In the darkening days of spring 2020, Turkey’s first Nobel laureate in literature, Orhan Pamuk, found himself hard at work on a novel three decades in gestation. Its subject: a plague (the bubonic kind) at the turn of the last century.
Pamuk had set his tale of illness, death, and social upheaval on a gorgeous, mythical Ottoman isle he calls Mingheria, idyllically located in the clear blue Mediterranean Sea near Crete and Cyprus. Pamuk was living in New York City at the time and teaching at Columbia University.
When lockdown arrived, he swiftly returned to his beloved Istanbul to ride out a now familiar mixture of Zoom and seclusion, while a crush of fans and friends who knew about his project queried him about his prescience. In response, in a memorable opinion piece in The New York Times, Pamuk wrote of his passionate exploration of cyclical—and, therefore, predictable—reactions to previous worldwide pandemics and their literary counterparts. (First step: denial! Then: blame someone else!)
With renewed commitment and unwanted lived experience to draw from, Pamuk went back to work on the novel, laboring now under the acute pressure of timeliness. The result of all that heavy contemplation is this fascinating, wearying, and, dare I say, oddly timeless book, although Pamuk clearly has an eye on the present.
Orhan Pamuk sets his tale of illness, death, and social upheaval on a gorgeous, mythical Ottoman isle.

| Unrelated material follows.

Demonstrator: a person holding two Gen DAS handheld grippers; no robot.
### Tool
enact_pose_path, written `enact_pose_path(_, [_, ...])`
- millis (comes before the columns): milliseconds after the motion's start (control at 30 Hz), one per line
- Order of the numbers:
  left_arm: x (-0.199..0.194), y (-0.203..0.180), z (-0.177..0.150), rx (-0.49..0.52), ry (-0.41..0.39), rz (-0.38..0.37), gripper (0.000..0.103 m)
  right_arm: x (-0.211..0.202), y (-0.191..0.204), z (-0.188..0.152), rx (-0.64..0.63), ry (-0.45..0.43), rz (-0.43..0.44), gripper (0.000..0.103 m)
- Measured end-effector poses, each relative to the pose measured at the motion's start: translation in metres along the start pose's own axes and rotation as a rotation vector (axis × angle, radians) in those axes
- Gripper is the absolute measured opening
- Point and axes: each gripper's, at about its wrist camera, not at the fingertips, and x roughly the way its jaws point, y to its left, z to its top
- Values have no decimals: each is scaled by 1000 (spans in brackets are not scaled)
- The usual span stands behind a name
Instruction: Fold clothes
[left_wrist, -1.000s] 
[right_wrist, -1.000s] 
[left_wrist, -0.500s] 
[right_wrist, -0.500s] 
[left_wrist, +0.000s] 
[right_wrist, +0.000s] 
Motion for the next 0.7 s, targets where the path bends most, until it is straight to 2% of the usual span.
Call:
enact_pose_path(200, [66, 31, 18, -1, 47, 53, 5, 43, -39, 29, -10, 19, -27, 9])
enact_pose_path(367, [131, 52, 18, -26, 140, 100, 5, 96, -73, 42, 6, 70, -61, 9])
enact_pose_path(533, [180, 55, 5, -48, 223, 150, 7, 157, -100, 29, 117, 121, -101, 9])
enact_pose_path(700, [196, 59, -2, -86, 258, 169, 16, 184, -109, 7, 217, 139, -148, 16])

In the endnotes to his novel as well as in his New York Times essay, he wisely remarks upon how our many modes of contemporary communication can protect our health and build compassion, but also spread quackery, demonization, and hate.

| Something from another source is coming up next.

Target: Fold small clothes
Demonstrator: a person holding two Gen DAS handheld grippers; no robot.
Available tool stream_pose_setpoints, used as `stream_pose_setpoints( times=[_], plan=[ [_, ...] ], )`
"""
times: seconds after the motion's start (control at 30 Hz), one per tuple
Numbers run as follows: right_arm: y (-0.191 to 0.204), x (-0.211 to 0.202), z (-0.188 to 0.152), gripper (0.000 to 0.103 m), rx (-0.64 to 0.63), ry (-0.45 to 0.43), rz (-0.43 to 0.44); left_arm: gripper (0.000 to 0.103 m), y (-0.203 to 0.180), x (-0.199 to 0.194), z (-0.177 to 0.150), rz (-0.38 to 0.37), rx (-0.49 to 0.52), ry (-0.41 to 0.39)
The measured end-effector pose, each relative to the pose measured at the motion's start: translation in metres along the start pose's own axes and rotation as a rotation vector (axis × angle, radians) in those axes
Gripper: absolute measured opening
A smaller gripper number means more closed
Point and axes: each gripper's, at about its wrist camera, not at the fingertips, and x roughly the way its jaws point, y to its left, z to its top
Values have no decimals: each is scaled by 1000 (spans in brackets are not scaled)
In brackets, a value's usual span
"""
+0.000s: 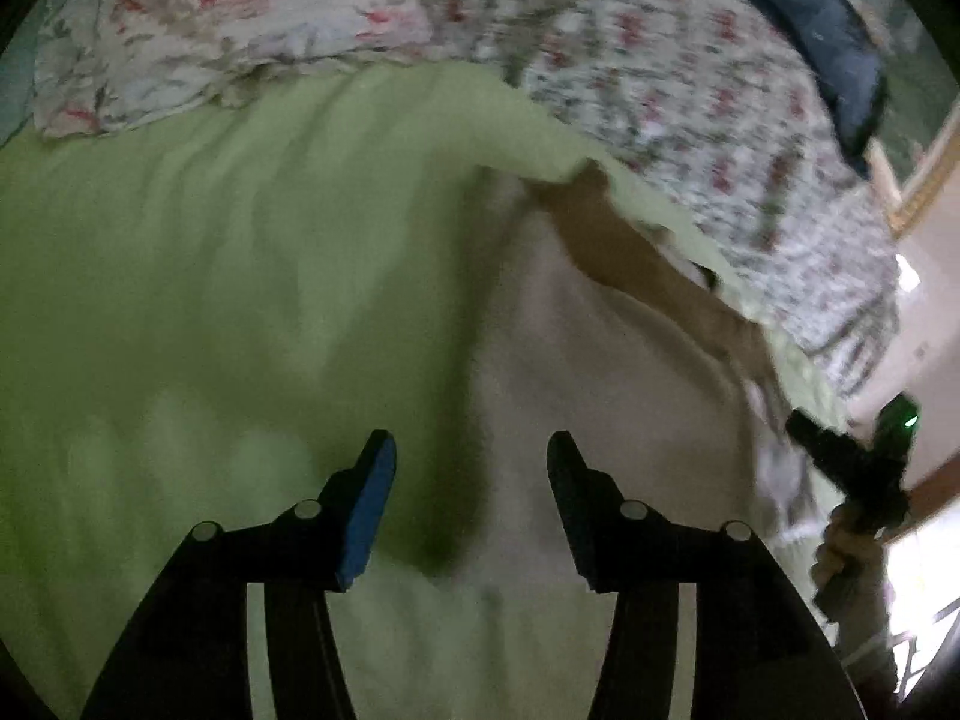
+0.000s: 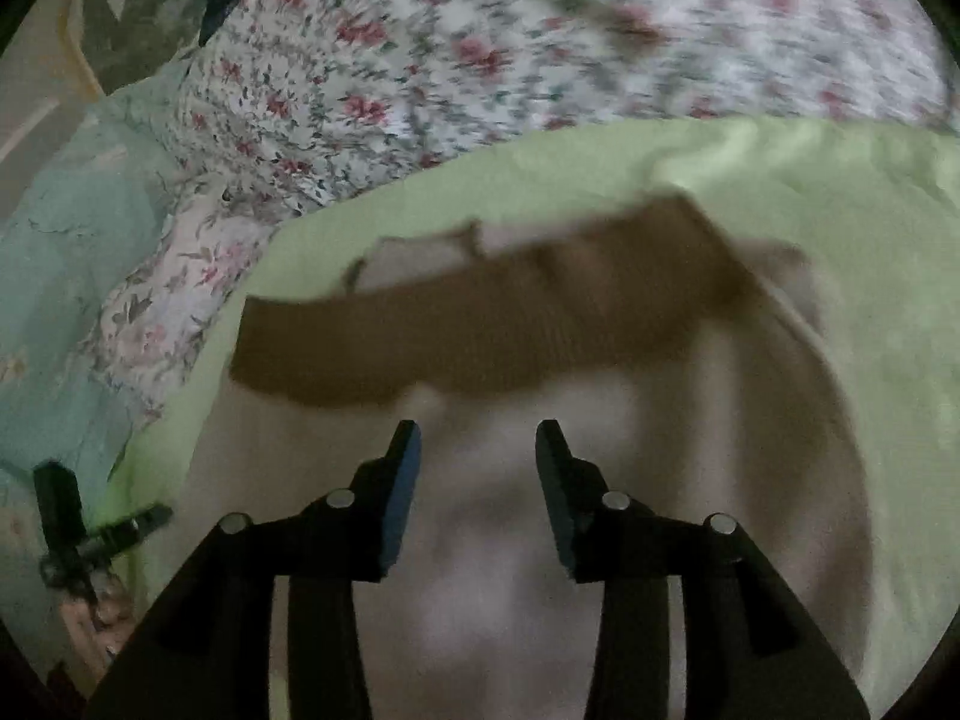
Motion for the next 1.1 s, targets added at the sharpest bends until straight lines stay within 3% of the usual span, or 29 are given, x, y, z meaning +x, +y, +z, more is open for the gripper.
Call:
stream_pose_setpoints(
  times=[0.03,0.17,0.23,0.33,0.43,0.77,0.87,0.97,1.0,1.03,1.07,1.1],
  plan=[
    [-10,-12,-9,42,14,-4,-14,54,-9,-5,-8,-19,13,6],
    [-73,-51,-51,40,123,-7,-226,61,-39,-15,-36,-98,28,46],
    [-94,-70,-63,37,222,-54,-127,66,-50,-12,-49,-125,21,71],
    [-92,-97,-70,43,231,-78,-202,74,-60,0,-65,-122,-6,100],
    [-83,-114,-77,44,254,-109,-117,82,-59,11,-76,-137,-79,115],
    [-14,-109,-106,50,164,-65,20,85,-42,36,-56,-132,-234,-4],
    [0,-102,-112,50,143,-38,51,84,-40,42,-42,-96,-238,-39],
    [5,-96,-115,50,132,-28,64,74,-36,49,-30,-53,-242,-68],
    [5,-94,-114,50,133,-25,67,64,-35,51,-26,-37,-248,-81],
    [4,-91,-113,51,134,-22,67,47,-33,53,-22,-31,-255,-86],
    [3,-89,-110,51,136,-21,67,39,-32,56,-18,-32,-261,-85],
    [1,-87,-107,51,137,-19,67,22,-31,59,-14,-39,-267,-81]
  ],
)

By inference, he also explains why he chose the complete isolation that befalls the inhabitants of his fairy-tale island. Blockaded by its offshore rulers, the tiny realm of Mingheria, half Muslim and half Christian, makes a perfect stage (and petri dish) for diseases of the body and soul. It also provides Pamuk with a vehicle to explore the tensions that beset the waning years of the Ottoman Empire.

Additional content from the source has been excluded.